◆ What is being asked: In the material below, find each line holding the string "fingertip" and copy it.
=== Section Start ===
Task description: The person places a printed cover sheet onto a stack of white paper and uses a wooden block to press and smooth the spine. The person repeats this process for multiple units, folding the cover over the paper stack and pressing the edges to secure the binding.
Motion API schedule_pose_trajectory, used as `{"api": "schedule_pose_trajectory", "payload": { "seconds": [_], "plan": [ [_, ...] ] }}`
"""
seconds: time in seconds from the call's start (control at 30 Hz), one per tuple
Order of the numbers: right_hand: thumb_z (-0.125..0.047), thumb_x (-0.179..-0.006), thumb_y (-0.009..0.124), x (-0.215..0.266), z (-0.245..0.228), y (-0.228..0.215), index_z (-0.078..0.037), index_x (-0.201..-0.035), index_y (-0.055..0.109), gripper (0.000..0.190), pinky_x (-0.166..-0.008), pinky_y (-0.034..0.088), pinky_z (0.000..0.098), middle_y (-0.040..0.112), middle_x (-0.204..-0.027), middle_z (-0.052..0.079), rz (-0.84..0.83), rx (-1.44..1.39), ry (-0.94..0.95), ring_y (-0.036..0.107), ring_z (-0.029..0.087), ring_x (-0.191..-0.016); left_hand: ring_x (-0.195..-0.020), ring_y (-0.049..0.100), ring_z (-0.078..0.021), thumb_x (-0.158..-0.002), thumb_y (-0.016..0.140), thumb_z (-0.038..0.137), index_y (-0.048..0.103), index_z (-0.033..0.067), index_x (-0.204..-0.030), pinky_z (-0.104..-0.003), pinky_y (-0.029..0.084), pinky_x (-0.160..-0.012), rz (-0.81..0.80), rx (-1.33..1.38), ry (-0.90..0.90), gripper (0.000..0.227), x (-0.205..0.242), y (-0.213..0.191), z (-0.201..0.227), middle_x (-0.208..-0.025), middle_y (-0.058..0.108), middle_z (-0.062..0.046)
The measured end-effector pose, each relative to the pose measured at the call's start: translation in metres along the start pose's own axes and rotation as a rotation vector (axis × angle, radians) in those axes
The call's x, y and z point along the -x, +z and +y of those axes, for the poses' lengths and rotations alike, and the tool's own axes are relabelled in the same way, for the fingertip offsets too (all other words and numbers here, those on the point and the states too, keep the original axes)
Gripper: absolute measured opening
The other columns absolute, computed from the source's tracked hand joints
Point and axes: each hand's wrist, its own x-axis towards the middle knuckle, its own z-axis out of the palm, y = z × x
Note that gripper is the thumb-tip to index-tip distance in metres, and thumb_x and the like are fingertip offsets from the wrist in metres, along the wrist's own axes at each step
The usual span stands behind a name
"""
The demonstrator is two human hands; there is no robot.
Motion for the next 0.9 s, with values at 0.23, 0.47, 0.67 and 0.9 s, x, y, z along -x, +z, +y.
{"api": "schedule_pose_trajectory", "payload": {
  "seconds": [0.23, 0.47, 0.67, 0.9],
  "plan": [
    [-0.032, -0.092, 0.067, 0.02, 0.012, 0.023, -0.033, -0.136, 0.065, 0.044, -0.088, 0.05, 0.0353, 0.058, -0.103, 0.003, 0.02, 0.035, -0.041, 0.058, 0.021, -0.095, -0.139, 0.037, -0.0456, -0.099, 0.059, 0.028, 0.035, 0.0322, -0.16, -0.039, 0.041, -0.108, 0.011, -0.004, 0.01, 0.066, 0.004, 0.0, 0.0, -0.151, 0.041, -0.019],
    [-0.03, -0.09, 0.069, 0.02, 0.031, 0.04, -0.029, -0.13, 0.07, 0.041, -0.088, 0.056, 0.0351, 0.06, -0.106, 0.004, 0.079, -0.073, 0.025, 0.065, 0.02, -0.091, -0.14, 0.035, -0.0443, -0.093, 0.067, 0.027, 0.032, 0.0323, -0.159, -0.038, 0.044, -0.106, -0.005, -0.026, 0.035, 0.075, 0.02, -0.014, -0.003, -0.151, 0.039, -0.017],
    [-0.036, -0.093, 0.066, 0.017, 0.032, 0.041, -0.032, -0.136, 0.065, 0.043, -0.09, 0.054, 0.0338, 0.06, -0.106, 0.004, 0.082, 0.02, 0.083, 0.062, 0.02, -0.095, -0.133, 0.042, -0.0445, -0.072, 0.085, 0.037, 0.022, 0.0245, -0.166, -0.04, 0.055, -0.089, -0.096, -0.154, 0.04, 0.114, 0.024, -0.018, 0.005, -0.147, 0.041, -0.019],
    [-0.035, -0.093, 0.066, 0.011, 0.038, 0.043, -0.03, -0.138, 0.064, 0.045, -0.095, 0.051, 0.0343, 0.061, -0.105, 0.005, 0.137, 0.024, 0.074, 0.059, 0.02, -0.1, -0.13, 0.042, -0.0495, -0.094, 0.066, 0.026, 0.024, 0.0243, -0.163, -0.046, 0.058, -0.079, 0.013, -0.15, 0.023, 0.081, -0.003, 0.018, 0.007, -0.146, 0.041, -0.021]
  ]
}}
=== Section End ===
◆ Output for this exercise:
The call's x, y and z point along the -x, +z and +y of those axes, for the poses' lengths and rotations alike, and the tool's own axes are relabelled in the same way, for the fingertip offsets too (all other words and numbers here, those on the point and the states too, keep the original axes)
Note that gripper is the thumb-tip to index-tip distance in metres, and thumb_x and the like are fingertip offsets from the wrist in metres, along the wrist's own axes at each step

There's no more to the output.